How much do we have to pay? Well, if you don't count the recursion-- which is what this recurrence does-- if you ignore recursion then the total amount of work done here is constant. So I will say the non-recursive work per call is constant. And therefore I claim that the running time is constant-- I'm sorry, is linear. Constant would be pretty amazing.

This is actually not the best algorithm-- as an aside. The best algorithm for computing the nth Fibonacci number uses log n arithmetic operations. So you can do better, but if you want to see that you should take 6046.

OK. We're just going to get to linear today, which is a lot better than exponential. So why linear? Because there's n non-memoize calls, and each of them cost constant. So it's the product of those two numbers. This is an important idea. And it's so important I'm going to write it down again in a slightly more general framework.

In general, in dynamic programming-- I didn't say why it's called memoization. The idea is you have this memo pad where you write down all your scratch work. That's this memo dictionary. And to memoize is to write down on your memo pad.
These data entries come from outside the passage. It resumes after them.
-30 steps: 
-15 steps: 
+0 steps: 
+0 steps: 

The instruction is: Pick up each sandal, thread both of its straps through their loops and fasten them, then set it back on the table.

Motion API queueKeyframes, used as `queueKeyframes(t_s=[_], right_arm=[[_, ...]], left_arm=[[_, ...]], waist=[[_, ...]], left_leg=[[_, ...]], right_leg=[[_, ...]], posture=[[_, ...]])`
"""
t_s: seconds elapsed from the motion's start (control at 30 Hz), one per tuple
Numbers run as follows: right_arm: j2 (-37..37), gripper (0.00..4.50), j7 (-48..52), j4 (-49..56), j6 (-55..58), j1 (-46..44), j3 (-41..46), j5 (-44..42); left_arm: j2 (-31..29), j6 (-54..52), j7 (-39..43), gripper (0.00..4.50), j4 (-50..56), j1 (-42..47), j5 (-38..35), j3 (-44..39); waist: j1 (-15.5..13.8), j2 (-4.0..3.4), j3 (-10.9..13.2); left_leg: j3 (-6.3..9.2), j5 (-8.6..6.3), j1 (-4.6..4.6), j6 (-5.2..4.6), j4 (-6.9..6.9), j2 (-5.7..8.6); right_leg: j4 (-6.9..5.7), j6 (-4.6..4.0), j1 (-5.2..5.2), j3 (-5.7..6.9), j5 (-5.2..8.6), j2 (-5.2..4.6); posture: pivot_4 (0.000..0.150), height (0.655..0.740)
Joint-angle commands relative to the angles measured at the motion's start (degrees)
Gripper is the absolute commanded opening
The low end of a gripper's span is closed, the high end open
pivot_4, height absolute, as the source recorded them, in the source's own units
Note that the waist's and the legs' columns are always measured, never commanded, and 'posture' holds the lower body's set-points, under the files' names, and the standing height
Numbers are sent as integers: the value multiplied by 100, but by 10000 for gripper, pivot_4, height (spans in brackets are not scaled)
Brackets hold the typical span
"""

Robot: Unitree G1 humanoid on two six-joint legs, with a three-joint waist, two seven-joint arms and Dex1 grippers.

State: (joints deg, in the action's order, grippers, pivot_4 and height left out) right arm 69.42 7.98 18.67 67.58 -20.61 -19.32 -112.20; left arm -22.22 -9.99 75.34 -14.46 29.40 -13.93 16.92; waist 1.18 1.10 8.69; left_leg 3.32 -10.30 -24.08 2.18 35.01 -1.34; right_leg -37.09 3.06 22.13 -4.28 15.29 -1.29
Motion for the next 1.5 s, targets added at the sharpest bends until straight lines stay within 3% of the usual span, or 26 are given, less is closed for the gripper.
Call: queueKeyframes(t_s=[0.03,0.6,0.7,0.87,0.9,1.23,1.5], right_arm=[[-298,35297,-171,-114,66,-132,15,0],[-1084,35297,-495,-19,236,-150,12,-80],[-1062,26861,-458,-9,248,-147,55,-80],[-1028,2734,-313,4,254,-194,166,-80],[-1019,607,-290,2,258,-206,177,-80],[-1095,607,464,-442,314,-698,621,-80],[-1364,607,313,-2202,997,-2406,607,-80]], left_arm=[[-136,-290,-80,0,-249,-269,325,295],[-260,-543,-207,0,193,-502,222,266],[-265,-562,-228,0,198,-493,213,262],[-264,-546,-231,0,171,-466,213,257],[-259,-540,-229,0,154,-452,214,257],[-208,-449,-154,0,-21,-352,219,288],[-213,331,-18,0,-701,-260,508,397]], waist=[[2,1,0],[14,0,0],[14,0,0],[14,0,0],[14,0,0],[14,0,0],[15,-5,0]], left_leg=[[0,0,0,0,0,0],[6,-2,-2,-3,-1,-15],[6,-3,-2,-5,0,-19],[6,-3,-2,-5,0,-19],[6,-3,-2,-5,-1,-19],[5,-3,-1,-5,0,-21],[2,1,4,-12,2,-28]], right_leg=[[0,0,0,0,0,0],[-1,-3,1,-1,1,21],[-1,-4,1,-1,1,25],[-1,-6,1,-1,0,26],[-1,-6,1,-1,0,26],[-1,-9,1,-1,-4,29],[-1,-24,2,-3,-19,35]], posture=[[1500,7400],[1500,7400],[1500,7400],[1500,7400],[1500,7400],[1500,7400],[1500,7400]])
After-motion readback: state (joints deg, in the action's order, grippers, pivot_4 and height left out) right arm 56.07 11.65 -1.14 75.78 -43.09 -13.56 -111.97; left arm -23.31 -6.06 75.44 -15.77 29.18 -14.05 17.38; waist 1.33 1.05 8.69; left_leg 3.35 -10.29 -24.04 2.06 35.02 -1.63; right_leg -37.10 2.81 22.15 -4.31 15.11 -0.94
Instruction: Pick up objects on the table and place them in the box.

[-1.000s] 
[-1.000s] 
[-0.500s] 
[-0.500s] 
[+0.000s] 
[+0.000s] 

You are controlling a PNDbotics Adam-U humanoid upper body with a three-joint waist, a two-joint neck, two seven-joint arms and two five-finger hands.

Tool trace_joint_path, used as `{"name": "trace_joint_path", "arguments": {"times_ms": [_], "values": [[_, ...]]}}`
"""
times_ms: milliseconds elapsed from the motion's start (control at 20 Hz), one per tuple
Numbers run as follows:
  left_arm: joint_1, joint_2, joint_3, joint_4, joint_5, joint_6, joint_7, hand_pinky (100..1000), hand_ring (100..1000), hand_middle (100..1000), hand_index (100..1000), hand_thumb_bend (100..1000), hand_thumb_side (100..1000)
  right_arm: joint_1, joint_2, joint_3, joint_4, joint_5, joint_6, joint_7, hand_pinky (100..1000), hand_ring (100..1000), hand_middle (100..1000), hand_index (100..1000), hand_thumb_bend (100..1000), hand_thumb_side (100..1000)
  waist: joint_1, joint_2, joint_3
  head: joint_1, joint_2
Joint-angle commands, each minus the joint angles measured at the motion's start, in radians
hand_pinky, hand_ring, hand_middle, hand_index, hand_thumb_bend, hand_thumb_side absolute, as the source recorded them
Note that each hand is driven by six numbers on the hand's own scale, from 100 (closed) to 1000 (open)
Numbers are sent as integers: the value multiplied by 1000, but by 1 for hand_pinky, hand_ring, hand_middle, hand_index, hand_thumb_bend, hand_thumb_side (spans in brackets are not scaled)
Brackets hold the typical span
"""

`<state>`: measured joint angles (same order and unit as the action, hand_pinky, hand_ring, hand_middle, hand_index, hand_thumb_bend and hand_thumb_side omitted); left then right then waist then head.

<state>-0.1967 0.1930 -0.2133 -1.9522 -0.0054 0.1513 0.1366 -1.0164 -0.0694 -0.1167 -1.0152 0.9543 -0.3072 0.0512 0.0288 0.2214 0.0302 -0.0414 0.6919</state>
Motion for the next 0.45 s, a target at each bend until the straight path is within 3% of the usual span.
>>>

I didn't make it up. Another crazy term. It means remember. And then you remember all the solutions that you've done. And then you reuse those solutions.

Now these solutions are not really a solution to the problem that I care about. The problem I care about is computing the nth Fibonacci number. To get there I had to compute other Fibonacci numbers. Why? Because I had a recursive formulation.

This is not always the way to solve a problem. But usually when you're solving something you can split it into parts, into subproblems, we call them. They're not always of the same flavor as your original goal problem, but there's some kind of related parts.

And this is the big challenge in designing a dynamic program, is to figure out what are the subproblems. Let's say, the first thing I want to know about a dynamic program, is what are the subproblems. Somehow they are designed to help solve your actual problem.

And the idea of memoization is, once you solve a subproblem, write down the answer. If you ever need to solve that same problem again you reuse the answer. So that is the core idea. And so in this sense dynamic programming is essentially recursion plus memoization.

And so in this case these are the subproblems. Fibonacci of 1 through Fibonacci of n. The one we care about is Fibonacci of n. But to get there we solve these other subproblems. In all cases, if this is the situation-- so for any dynamic program, the running time is going to be equal to the number of different subproblems you might have to solve, or that you do solve, times the amount of time you spend per subproblem.

OK. In this situation we had n subproblems. And for each of them we spent constant time. And when I measure the time per subproblem which, in the Fibonacci case I claim is constant, I ignore recursive calls. That's the key. We don't have to solve recurrences with dynamic programming. Yay. No recurrences necessary. OK. Don't count recursions.

Obviously, don't count memoized recursions. The reason is, I only need to count them once. After the first time I do it, it's free. So I count how many different subproblems do I need to do? These are they going to be the expensive recursions where I do work, I do some amount of work, but I don't count the recursions because otherwise I'd be double counting. I only want to count each subproblem once, and then this will solve it.

So a simple idea. In general, dynamic programming is a super simple idea. It's nothing fancy. It's basically just memoization. There is one extra trick we're going to pull out, but that's the idea.

All right. Let me tell you another perspective. This is the one maybe most commonly taught. Is to think of-- but I'm not a particular fan of it. I really like memoization. I think it's a simple idea. And as long as you remember this formula here, it's really easy to work with. But some people like to think of it this way. And so you can pick whichever way you find most intuitive.

Instead of thinking of a recursive algorithm, which in some sense starts at the top of what you want to solve and works its way down, you could do the reverse. You could start at the bottom and work your way up. And this is probably how you normally think about computing Fibonacci numbers or how you learned it before. I'm going to write it in a slightly funny way.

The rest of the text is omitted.